Identity in Christ
There is no more characteristic theme of modern western culture than that of ‘identity.’ Talk is incessant about gender identity, racial identity, national identity, self-esteem and personal identity. The Bible, however, speaks about Christians getting a new ‘name’ in Christ, the more ancient way of talking about a change in identity.
In ancient times, a person’s identity and self-worth largely rested in one’s family. So if you had a lot of children it meant you were esteemed and respected in society. But God says that believers receive a name “better than that of sons and daughters” for it is “an everlasting name that will not be cut off.” (Isaiah 56:5). In other words, the Lord gives us an identity not based ultimately in family or race, in money or success — it is not like any other kind of identity in the world. And the New Testament tells us it comes to us through faith in Christ. In Christ we are born again and adopted into God’s family (John 1:12-13) and we have God’s name put on us (Revelation 3:12), and so receive the praise and applause of God (Romans 2:29). This being “in Christ” means now that no other feature — not your education, vocation, gender, race, or any other human condition or achievement — defines you or grounds your worth and identity as does your relationship with God through Christ (Galatians 3:26-28). It also creates a deep bond and tie to all other believers, regardless of their worldly status, gender, race, or nationality.
This year’s “Formation” emphasis in the Redeemer churches includes three conferences that bring our family of churches and ministries together, and this coming November 17-18, at the Salvation Army auditorium on 14th Street, I will lead participants through an exploration of this crucial theme and subject. There will be three sessions.
The first will be entitled “Modern Identities” and it will explore the views of identity that prevail in the world’s cultures. We will examine how they differ from the biblical and Christian teaching. We will give special treatment to the way identity is understood and formed in the late modern western culture in which we live.
The second session will be “Gospel Identity,” and there we will discuss what the Bible tells us a gospel identity is and how it operates in our lives. We will give some time and attention to how a gospel identity can make us peacemakers and bridge builders in a diverse and fragmenting society.

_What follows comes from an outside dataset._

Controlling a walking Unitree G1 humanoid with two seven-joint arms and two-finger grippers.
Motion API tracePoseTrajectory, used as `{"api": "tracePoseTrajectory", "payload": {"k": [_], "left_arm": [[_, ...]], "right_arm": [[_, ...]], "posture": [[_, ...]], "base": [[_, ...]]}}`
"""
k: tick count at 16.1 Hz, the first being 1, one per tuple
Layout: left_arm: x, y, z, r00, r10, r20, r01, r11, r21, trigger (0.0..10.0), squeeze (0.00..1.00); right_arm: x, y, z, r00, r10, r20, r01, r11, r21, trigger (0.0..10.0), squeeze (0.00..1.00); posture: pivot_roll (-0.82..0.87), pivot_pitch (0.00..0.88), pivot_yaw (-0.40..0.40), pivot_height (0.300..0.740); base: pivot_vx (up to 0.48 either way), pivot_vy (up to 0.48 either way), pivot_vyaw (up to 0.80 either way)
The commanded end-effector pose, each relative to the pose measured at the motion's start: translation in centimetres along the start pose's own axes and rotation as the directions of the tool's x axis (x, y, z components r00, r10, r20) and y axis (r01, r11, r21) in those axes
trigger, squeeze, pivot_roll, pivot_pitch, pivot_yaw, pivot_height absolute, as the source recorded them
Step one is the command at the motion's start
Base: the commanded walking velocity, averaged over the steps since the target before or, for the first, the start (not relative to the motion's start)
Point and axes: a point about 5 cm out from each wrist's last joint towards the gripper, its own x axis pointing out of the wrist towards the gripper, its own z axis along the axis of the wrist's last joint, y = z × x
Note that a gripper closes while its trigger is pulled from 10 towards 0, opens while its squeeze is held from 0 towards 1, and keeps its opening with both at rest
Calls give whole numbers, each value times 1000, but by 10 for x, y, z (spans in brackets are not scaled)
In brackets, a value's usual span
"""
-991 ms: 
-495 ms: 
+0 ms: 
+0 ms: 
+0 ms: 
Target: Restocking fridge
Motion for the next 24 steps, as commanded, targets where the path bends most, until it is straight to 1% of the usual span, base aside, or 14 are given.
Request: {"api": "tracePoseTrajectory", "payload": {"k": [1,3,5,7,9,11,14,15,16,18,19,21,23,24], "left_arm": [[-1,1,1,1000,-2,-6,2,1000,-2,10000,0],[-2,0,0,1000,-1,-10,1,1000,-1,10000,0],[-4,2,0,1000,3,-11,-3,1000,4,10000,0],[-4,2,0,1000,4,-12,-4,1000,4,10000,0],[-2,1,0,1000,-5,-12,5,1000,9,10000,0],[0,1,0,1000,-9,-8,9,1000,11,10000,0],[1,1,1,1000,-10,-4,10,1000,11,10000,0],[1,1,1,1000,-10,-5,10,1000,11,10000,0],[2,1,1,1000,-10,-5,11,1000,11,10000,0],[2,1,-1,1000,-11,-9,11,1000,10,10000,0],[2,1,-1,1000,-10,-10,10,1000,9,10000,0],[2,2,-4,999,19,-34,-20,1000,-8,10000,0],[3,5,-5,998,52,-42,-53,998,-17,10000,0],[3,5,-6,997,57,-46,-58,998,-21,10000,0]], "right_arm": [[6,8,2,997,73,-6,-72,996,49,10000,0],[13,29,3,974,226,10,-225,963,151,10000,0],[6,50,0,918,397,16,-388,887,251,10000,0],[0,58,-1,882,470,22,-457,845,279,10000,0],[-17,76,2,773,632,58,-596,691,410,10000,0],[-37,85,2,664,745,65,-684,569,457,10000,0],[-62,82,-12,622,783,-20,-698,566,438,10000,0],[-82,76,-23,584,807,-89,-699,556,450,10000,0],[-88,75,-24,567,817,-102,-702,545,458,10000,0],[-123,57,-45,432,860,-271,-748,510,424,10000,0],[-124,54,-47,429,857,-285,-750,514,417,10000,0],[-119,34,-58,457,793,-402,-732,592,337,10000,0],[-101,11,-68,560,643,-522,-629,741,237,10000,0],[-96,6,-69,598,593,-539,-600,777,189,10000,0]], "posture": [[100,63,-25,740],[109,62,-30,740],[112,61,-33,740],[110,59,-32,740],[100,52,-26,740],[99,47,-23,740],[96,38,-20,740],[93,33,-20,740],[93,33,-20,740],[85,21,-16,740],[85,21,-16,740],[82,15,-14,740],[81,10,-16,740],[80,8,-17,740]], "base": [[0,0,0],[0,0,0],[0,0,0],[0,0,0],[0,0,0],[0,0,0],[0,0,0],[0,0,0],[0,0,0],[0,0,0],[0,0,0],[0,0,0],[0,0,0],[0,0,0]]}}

Finally, the third session will be “How a Gospel Identity Grows.” It would be great if we all instantly lived fully out of our identity in Christ, but we do not, because growth into Christlikeness is a process that is gradual and always unfinished in this life. How then can we develop a gospel identity? We will look at how we do so through the five practices of Christian formation (devotion, worship, accountability, hospitality, and rest).
I couldn’t be more excited about this subject and the retreat. I hope to see you there.